Tanjung Batang Kapas, Inderapura adalah tanah kelahiran yang telah saya tinggalkan merantau selama 43 tahun. Di sana mengular sebuah sungai dari timur ke barat. Secara administratif orang mengenalnya sungai Inderapura. Sungai ini adalah saksi bisu bagaimana saya menjalani hidup dan kehidupan ini, mulai lahir sampai remaja. Di sanalah dahulu saya dan teman-teman kecil mandi berengang, mencuci, dan menangguk udang.
Tanggal 09 Januari yang lalu saya berkesempatan pulang. Saya kaget. Kondisinya telah berubah. Lebarnya, kebeningan airnya, jauh berkurang dari kondisi setengah abad yang lalu. Dan yang mencemaskan, posisinya bergeser jauh ke arah selatan mendekati pemukiman penduduk. Kurang lebih 40 meter dari dapur orangtua saya.
Tak terlihat seorang manusia pun merendamkan tubuhnya untuk mandi atau mencuci. Yang tampak hanya perahu-perahu bermesin penambang galian C mengangkut pasir.
Tiba-tiba saja saya merindukan perahu dayung, seperti yang sering saya kemudikan semasa remaja dahulu. Bersama teman-teman gadis kampung, menghiliri sungai untuk mencari kayu bakar atau mencari sayuran kangkung yang tumbuh liar di persawahan kampung nelayan Pasir Ganting. Hati kecil ini bertanya, masih mampukah saya melakukannya.
Ah, hayalan saya kuno bin naif. Untuk apa kayu bakar. Warga telah beralih ke gas LPJ. Ke Pasir Ganting tak perlu lagi naik perahu. Akses jalan darat sudah tersedia, meskipun belum tesentuh aspal, becek di musim hujan berdebu saat kemarau. Setidaknya sudah bisa dilewati mobil karena didukung infrastruktur jembatan besar dan kecil.
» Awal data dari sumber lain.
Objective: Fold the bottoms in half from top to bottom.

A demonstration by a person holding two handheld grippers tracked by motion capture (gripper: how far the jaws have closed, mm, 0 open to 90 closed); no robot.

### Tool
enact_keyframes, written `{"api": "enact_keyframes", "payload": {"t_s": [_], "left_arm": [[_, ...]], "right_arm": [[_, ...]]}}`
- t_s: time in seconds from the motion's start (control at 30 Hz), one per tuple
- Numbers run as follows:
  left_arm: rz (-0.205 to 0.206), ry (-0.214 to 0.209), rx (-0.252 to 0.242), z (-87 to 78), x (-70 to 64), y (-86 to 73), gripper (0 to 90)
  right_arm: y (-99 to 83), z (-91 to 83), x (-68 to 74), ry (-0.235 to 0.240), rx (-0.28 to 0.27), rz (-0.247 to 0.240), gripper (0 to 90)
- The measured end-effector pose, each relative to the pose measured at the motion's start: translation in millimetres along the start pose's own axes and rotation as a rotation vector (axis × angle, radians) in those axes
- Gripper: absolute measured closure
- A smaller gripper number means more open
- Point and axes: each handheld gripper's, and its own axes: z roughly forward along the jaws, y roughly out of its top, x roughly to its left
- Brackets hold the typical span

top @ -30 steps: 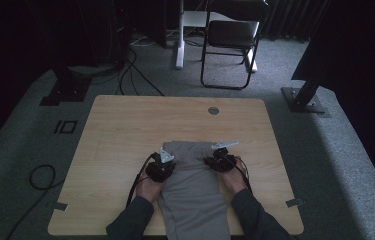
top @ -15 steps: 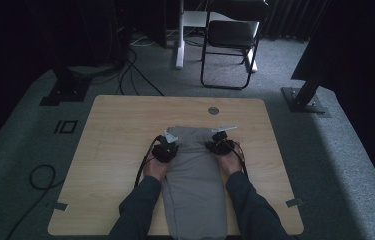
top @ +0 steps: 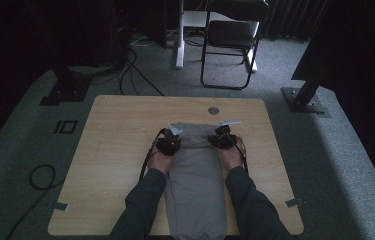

Waktu tempuh dari Tanjung Batang Kapas ke Pasir Ganting terpangkas hingga 70%. Dari sebelumnya 100 menit naik perahu melewati sungai, menjadi 30 menit pakai mobil atau motor.
Kehidupan sosial masyarakat Pasir Ganting pun berubah drastis. Dahulu, pendidikannya jauh tertinggal. Sekolah Dasar hanya sebatas kelas tiga. Itupun hidup segan mati tak mau, tersebab gurunya tak betah. Selepas itu, anak cowok mulai ikut orangtuanya melaut. Kalaupun ada yang mau melanjutkan sampai lulus SD dan ke jenjang yang lebih tinggi, mereka harus ngekos ke kampung-kampung tetangga yang hanya dapat dijangkau melalui jalur sungai.
Kini, SD dan SMP tersedia lengkap. Jumlah gurunya cukup. Puluhan anak-anak telah menyelesaikan pendidikannya di SMA. Lulusan sarjana pun sudah banyak. Pendek kata, Pasir Ganting tidak lagi negeri terosilir. Listrik mengalir ke seluruh kampung, jaringan seluler lumayan lancar.
Menilik negeri Inderapura secara keseluruhan, nyaris semua permukaan tanahnya ditutupi tanaman kelapa sawit. Di belakang rumah, di pinggir-pinggir sungai, apalagi di kebun. Milik perusahaan dan pribadi. Sehingga negeri yang pernah diperintah seorang raja ini dikenal sebagai daerah penghasil sawit terpenting di Pesisir Selatan Sumutera Barat.
Sebagian lahan yang dahulunya hutan belantara tempat harimau bersarang dan berkembang biak, telah disulap menjadi perkampungan. Penduduknya meningkat berpuluh kali lipat. Terdiri dari berbagai suku yang berasal dari dalam dan luar Sumatera Barat. Ada juga dari luar Sumatera. Saya tak mampu lagi mengidentifikasi dimana posisi tanah tempat orangtua saya dahulu berkebun.
Namun sangat disayangkan, kelapa sawit dihargai murah. Berkisar 600-700 rupiah / kilo. Bahkan pernah terhempas ke Rp 500. Tak seimbang degan keringat dan cost yang dikeluarkan petani. Karena harga pupuk dan biaya operasionalnya sangat mahal.